The final project will use a $500,000 grant from the Charles H. Hood Foundation to create a Dartmouth Atlas of Children's Health Care in northern New England, which will examine rates of utilization and spending for medical and surgical pediatric care in Maine, Vermont and New Hampshire, according to the press release. The money will go toward the purchase of data sets from insurance providers, as well as staff and production costs, Goodman said.

The project, as well as future research into commercially-insured health care, is aided by some states' adoption of mandated "all-payer claims databases," which require commercial insurance providers to disclose their health care data sets, Goodman said. All-payer claims databases help to overcome one of the greatest challenges facing the Atlas project convincing businesses and commercial insurance providers to contribute their data sets to the project, Goodman said.

"We currently have an unsustainable health care system," Fisher said. "We believe that the work of the Atlas can contribute meaningfully to improving the quality and moving the cost of care, but we have a lot of work to do to prove that that's likely."

All three projects hope to release preliminary reports within a year, according to Fisher.
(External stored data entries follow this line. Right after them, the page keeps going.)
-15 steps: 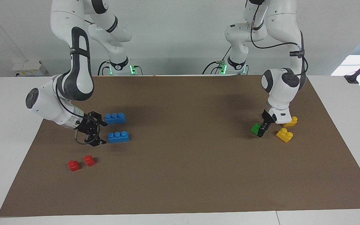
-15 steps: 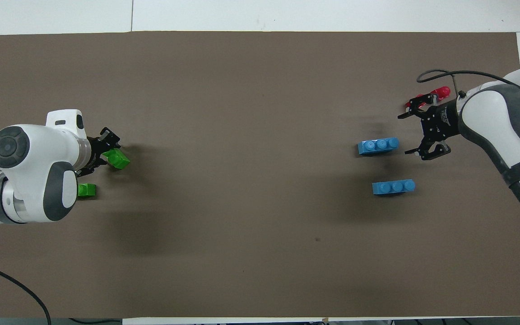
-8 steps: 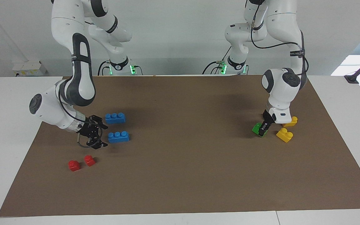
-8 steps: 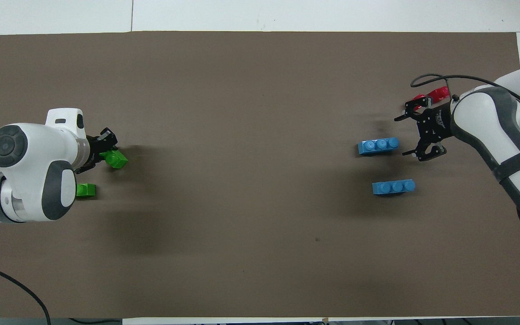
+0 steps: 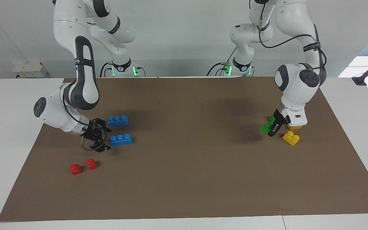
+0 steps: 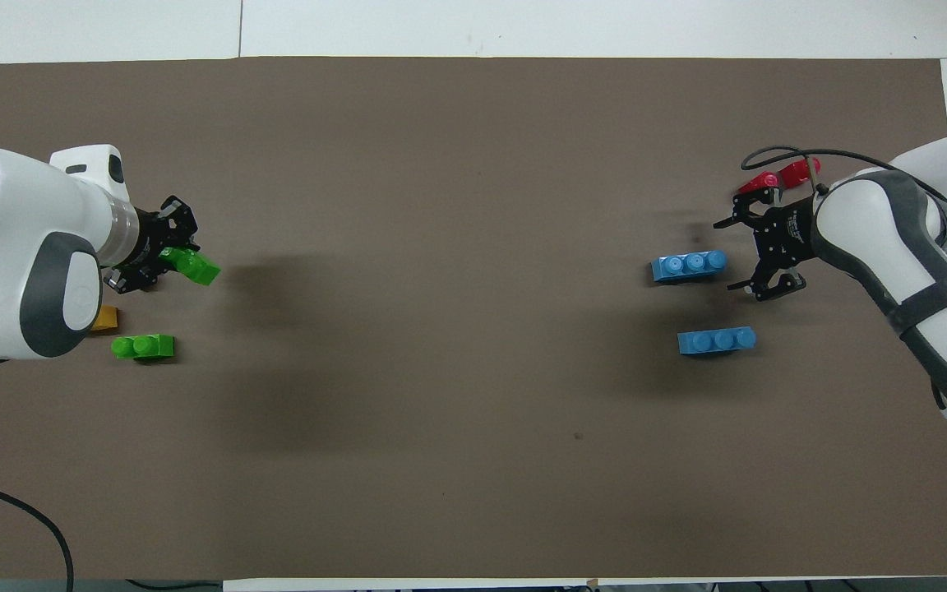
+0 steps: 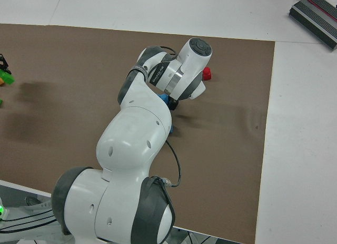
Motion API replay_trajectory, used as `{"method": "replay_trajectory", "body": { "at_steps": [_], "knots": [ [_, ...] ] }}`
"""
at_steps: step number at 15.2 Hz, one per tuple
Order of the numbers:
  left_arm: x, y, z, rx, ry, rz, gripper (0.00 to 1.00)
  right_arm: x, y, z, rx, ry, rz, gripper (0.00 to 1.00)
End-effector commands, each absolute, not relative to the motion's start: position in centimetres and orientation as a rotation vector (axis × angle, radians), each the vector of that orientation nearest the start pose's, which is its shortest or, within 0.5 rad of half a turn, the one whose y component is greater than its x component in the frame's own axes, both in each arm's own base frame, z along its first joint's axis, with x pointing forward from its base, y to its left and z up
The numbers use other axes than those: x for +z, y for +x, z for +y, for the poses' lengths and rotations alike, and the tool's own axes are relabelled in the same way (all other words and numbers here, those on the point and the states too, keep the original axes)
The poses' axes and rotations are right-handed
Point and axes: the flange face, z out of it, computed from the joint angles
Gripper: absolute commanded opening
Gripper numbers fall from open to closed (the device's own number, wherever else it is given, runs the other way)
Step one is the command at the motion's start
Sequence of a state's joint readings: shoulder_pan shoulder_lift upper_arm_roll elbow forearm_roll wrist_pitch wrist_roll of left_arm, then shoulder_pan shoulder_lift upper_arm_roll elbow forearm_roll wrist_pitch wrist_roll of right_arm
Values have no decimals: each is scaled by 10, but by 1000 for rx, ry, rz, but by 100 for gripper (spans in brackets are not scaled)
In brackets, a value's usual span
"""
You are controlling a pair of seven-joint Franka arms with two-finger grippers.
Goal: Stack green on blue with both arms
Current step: 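Lift the green brick with the left gripper while the right gripper grasps blue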
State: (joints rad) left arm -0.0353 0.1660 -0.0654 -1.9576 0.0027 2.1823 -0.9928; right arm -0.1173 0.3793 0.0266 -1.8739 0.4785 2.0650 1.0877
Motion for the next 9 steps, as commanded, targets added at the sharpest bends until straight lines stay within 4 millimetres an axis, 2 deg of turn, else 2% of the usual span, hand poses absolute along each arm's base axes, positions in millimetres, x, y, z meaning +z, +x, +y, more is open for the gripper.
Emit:
{"method": "replay_trajectory", "body": {
  "at_steps": [1, 3, 6, 9],
  "knots": [
    [436, 591, -92, -90, -2750, -1641, 0, 303, 610, -22, 498, -2098, 1840, 100],
    [455, 584, -119, -80, -2646, -1795, 0, 304, 611, -10, 500, -2102, 1827, 100],
    [480, 577, -161, -77, -2435, -2008, 0, 302, 610, -11, 499, -2103, 1826, 100],
    [488, 566, -191, -78, -2280, -2174, 0, 299, 607, -12, 495, -2125, 1799, 98]
  ]
}}
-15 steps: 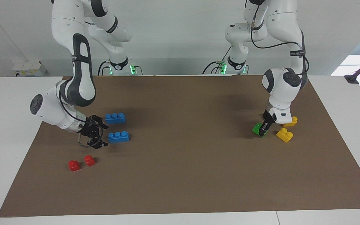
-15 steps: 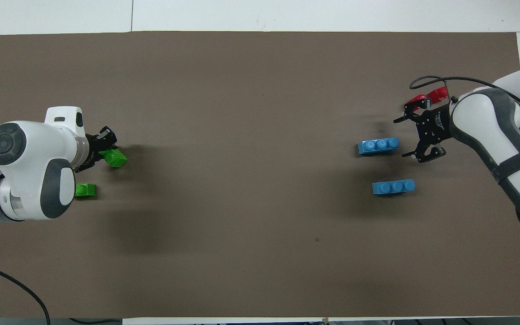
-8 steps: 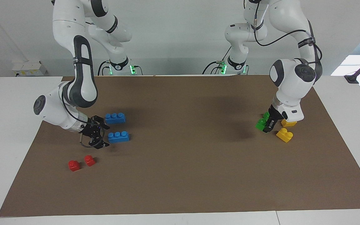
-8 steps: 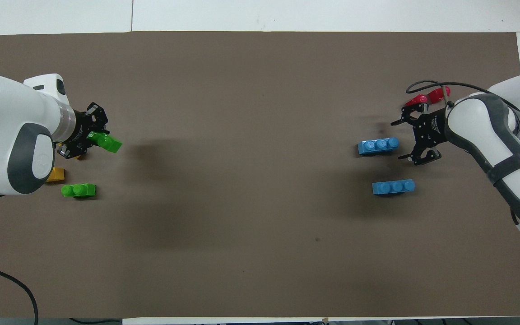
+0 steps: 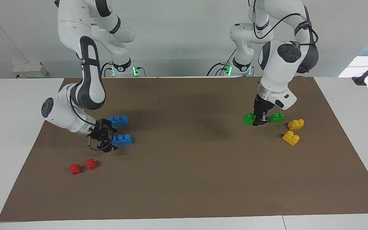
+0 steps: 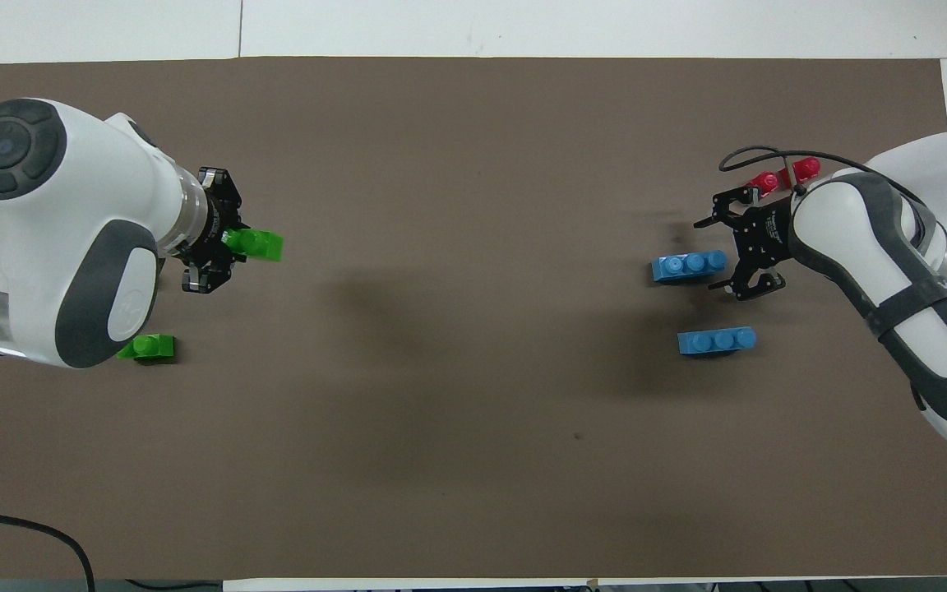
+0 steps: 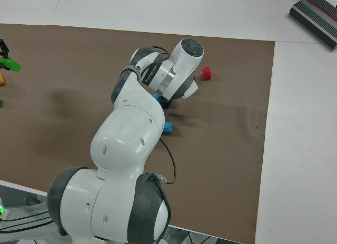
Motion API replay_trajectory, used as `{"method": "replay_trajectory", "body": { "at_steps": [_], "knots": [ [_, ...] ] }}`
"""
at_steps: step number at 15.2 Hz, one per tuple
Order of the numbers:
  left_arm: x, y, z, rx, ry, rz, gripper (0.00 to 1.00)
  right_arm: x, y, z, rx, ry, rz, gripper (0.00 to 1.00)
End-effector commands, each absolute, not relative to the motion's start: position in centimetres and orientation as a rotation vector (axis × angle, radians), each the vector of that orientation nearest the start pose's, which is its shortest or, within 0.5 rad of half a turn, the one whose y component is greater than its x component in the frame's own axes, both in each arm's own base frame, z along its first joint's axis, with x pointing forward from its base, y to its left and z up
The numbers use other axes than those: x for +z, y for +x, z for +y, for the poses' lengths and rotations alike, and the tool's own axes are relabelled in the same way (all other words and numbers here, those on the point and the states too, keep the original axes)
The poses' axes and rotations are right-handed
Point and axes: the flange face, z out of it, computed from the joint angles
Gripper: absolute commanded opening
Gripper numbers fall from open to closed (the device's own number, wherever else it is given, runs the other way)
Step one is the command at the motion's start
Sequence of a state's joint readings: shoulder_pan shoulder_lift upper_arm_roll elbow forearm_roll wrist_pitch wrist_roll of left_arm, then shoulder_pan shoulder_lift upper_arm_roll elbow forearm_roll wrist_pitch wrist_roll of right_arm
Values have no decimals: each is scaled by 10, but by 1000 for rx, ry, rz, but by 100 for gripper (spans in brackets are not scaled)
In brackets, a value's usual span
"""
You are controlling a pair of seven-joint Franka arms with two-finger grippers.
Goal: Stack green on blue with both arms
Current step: 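Lift the green brick with the left gripper while the right gripper grasps blue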
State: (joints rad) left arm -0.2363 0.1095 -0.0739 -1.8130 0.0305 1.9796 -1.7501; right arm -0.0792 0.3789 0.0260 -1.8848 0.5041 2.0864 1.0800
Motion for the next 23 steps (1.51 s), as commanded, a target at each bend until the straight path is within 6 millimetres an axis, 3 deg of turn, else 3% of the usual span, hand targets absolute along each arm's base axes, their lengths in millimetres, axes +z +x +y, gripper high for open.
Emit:
{"method": "replay_trajectory", "body": {
  "at_steps": [1, 6, 9, 11, 12, 13, 14, 16, 19, 23],
  "knots": [
    [489, 559, -203, -69, -2265, -2176, 0, 297, 607, -13, 486, -2129, 1795, 96],
    [509, 537, -230, -70, -2223, -2227, 0, 296, 604, -18, 470, -2130, 1793, 91],
    [510, 530, -244, -68, -2220, -2234, 0, 294, 602, -19, 484, -2134, 1788, 81],
    [511, 527, -250, -69, -2235, -2223, 0, 295, 601, -20, 510, -2097, 1792, 57],
    [513, 527, -251, -72, -2238, -2226, 0, 297, 599, -21, 534, -2091, 1772, 40],
    [513, 527, -251, -72, -2241, -2225, 0, 297, 597, -20, 556, -2108, 1738, 13],
    [513, 526, -254, -72, -2247, -2220, 0, 298, 598, -21, 559, -2123, 1713, 0],
    [514, 525, -256, -70, -2251, -2219, 0, 301, 599, -19, 559, -2122, 1713, 0],
    [521, 528, -254, -77, -2253, -2232, 0, 330, 597, -3, 584, -2087, 1754, 0],
    [524, 529, -253, -77, -2254, -2238, 0, 375, 596, 69, 599, -2006, 1883, 0]
  ]
}}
The variation in health care costs is caused by cost-shifting a provider raising prices on commercially-insured patients due to the perception that they are being under-reimbursed by Medicare as well as the dominant positions of well-regarded providers in negotiations with commercial insurers, Fisher said.

Goodman said he hopes the expanded Atlas project will encourage transparency among health care providers, prompting them to examine their operations and improve their cost-outcome ratios.

"I'm pretty confident that having an annual report on what happens to health care costs in a given community will give attention to costs and quality and will put additional pressure on hospitals to do the hard work of reducing costs and improving quality," Fisher said.

In addition, the new research should draw attention to new payment models that aim to reduce the cost of health care, such as bundled payments and affordable care organizations, which were created by the Affordable Health Care for America Act of 2009, he said. "The Affordable Care Act is very much concerned with unwarranted variation in health care that is variation that can be explained by differences in health system performance," and thus is closely tied to the mission of the Atlas, Goodman said.

The Atlas is funded by the Robert Wood Johnson Foundation, the California Health Care Foundation, the Wellpoint Foundation and the United Heath Foundation.